#### THE PROBLEM
The answer must be every line of the data that holds the word "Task".

#### SOURCE INFORMATION
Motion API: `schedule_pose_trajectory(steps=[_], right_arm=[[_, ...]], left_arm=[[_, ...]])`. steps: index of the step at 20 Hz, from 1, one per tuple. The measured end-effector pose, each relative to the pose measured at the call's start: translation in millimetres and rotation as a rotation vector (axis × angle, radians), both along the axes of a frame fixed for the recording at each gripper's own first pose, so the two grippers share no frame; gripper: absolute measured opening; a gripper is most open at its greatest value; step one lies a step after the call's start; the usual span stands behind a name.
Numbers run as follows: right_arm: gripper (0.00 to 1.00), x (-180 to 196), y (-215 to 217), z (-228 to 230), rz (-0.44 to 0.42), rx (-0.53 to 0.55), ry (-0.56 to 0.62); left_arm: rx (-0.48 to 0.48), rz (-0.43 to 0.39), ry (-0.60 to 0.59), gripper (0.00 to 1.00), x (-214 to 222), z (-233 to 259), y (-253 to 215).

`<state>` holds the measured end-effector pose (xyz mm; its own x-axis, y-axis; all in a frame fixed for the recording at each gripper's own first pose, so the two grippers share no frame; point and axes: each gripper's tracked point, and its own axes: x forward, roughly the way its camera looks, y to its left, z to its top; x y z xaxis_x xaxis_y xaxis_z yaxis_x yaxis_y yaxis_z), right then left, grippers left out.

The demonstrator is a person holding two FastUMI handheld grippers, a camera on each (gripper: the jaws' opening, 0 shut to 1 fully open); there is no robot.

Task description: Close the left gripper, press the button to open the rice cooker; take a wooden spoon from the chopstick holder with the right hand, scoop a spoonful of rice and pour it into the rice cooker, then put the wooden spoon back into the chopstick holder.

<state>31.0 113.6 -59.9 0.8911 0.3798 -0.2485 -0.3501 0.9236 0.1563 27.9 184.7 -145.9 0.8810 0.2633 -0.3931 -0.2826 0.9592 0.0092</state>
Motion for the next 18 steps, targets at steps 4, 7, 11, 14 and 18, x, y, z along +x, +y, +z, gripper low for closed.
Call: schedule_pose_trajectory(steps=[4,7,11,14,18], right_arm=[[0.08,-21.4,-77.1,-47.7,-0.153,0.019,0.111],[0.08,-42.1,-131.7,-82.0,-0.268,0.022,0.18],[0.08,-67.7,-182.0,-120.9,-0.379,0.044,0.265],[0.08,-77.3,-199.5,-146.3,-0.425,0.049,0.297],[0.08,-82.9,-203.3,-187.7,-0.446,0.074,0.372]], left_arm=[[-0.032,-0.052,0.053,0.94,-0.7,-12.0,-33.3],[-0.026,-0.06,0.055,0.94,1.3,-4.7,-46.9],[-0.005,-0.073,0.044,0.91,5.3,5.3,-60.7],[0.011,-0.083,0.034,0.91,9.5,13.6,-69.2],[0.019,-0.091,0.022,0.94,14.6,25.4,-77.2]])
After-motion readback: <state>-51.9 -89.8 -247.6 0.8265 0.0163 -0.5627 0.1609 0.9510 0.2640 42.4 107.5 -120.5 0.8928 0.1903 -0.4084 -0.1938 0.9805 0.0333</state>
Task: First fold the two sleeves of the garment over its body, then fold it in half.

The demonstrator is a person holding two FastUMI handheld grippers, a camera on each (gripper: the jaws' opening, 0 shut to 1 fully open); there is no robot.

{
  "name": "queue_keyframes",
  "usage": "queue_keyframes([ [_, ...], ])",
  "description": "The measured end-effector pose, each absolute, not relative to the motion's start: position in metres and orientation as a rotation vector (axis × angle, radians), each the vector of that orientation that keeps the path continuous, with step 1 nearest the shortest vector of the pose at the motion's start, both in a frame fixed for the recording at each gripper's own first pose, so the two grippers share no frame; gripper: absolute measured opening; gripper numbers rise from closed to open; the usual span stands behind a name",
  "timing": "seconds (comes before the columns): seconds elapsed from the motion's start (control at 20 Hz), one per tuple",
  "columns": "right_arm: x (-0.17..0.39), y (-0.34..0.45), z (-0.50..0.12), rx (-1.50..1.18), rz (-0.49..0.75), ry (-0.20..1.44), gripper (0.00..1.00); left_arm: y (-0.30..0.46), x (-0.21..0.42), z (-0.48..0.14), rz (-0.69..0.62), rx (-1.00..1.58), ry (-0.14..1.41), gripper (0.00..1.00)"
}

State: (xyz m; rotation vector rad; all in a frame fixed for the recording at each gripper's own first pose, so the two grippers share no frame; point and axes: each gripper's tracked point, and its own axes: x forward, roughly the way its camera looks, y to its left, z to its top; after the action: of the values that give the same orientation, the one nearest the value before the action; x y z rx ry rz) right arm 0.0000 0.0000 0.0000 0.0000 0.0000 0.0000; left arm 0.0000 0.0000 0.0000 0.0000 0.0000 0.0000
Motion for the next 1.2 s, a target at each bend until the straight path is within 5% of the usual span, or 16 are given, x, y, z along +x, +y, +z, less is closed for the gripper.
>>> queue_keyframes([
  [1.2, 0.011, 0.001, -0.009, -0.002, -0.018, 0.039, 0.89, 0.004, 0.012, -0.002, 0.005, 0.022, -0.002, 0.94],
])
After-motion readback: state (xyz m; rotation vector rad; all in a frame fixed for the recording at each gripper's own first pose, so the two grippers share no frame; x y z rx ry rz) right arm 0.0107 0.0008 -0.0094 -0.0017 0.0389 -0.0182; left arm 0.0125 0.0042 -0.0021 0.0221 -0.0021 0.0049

#### WORKED SOLUTION
Task description: Close the left gripper, press the button to open the rice cooker; take a wooden spoon from the chopstick holder with the right hand, scoop a spoonful of rice and pour it into the rice cooker, then put the wooden spoon back into the chopstick holder.
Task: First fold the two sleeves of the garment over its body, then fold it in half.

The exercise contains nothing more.